_Exercise aim_
Everything in the data below is left aside except the lines from the one containing "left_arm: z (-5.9" through the one containing "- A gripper"; repeat those exactly.

[[ Source data open ]]

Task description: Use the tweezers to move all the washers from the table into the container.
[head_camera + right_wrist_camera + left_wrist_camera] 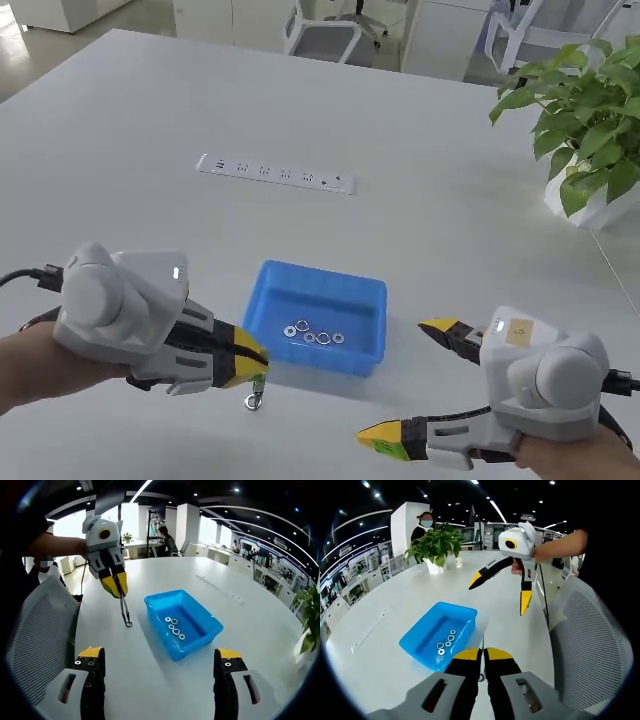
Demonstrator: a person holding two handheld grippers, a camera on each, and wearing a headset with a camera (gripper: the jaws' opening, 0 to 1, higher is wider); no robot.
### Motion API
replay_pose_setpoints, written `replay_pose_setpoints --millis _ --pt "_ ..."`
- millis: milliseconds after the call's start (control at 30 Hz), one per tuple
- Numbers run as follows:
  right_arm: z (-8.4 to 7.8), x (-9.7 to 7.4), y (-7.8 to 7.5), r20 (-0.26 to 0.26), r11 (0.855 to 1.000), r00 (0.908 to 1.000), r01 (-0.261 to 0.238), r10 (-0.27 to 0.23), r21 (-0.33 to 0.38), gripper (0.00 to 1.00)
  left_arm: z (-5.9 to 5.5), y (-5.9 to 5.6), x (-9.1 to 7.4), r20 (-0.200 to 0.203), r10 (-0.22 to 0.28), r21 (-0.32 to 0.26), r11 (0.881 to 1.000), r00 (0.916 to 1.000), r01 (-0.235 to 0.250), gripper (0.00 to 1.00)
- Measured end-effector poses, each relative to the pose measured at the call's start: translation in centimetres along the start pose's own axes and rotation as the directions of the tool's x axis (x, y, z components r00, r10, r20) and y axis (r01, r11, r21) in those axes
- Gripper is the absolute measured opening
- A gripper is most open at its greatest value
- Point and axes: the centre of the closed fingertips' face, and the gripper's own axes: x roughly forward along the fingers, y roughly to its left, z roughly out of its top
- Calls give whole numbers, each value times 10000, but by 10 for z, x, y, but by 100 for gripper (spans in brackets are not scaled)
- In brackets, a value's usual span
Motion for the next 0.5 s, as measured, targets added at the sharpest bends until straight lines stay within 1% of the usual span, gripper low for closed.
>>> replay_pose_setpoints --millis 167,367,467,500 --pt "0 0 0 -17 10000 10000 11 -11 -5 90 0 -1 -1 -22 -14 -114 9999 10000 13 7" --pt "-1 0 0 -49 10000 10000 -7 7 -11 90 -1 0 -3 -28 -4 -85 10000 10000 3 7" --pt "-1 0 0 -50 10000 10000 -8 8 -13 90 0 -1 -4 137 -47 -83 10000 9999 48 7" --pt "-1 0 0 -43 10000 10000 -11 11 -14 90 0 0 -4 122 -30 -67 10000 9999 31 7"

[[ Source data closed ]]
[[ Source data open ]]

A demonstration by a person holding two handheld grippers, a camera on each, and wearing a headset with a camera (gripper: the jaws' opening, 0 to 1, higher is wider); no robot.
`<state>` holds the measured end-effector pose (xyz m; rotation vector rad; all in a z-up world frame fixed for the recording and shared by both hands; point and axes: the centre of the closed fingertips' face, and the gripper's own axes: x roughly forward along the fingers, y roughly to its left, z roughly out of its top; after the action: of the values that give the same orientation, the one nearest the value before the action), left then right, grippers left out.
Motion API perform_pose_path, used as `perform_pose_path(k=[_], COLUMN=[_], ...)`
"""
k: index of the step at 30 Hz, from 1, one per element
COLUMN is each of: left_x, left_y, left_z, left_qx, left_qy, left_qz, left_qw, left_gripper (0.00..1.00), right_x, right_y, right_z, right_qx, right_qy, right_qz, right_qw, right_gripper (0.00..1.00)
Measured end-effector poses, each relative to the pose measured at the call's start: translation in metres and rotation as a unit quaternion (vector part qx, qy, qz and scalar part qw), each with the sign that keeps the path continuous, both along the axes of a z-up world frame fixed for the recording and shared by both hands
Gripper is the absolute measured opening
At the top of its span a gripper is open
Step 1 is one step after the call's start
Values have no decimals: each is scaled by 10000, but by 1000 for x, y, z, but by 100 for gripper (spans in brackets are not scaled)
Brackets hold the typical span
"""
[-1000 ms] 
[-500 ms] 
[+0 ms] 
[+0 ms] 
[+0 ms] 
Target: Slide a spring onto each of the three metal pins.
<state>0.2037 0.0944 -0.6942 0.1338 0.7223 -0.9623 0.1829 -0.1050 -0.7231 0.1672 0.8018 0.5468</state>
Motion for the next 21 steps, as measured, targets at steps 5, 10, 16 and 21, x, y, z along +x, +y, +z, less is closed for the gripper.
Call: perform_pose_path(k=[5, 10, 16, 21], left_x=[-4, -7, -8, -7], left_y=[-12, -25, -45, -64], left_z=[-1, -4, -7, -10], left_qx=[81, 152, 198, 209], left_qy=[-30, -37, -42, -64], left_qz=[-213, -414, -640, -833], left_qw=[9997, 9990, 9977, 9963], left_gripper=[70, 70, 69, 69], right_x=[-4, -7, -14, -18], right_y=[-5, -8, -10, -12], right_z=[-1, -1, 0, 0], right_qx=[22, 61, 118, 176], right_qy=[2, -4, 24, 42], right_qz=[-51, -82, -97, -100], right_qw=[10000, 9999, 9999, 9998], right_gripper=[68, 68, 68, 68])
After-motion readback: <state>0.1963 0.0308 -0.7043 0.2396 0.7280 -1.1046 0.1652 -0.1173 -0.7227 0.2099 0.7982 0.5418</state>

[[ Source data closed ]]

_Response box_
  left_arm: z (-5.9 to 5.5), y (-5.9 to 5.6), x (-9.1 to 7.4), r20 (-0.200 to 0.203), r10 (-0.22 to 0.28), r21 (-0.32 to 0.26), r11 (0.881 to 1.000), r00 (0.916 to 1.000), r01 (-0.235 to 0.250), gripper (0.00 to 1.00)
- Measured end-effector poses, each relative to the pose measured at the call's start: translation in centimetres along the start pose's own axes and rotation as the directions of the tool's x axis (x, y, z components r00, r10, r20) and y axis (r01, r11, r21) in those axes
- Gripper is the absolute measured opening
- A gripper is most open at its greatest value

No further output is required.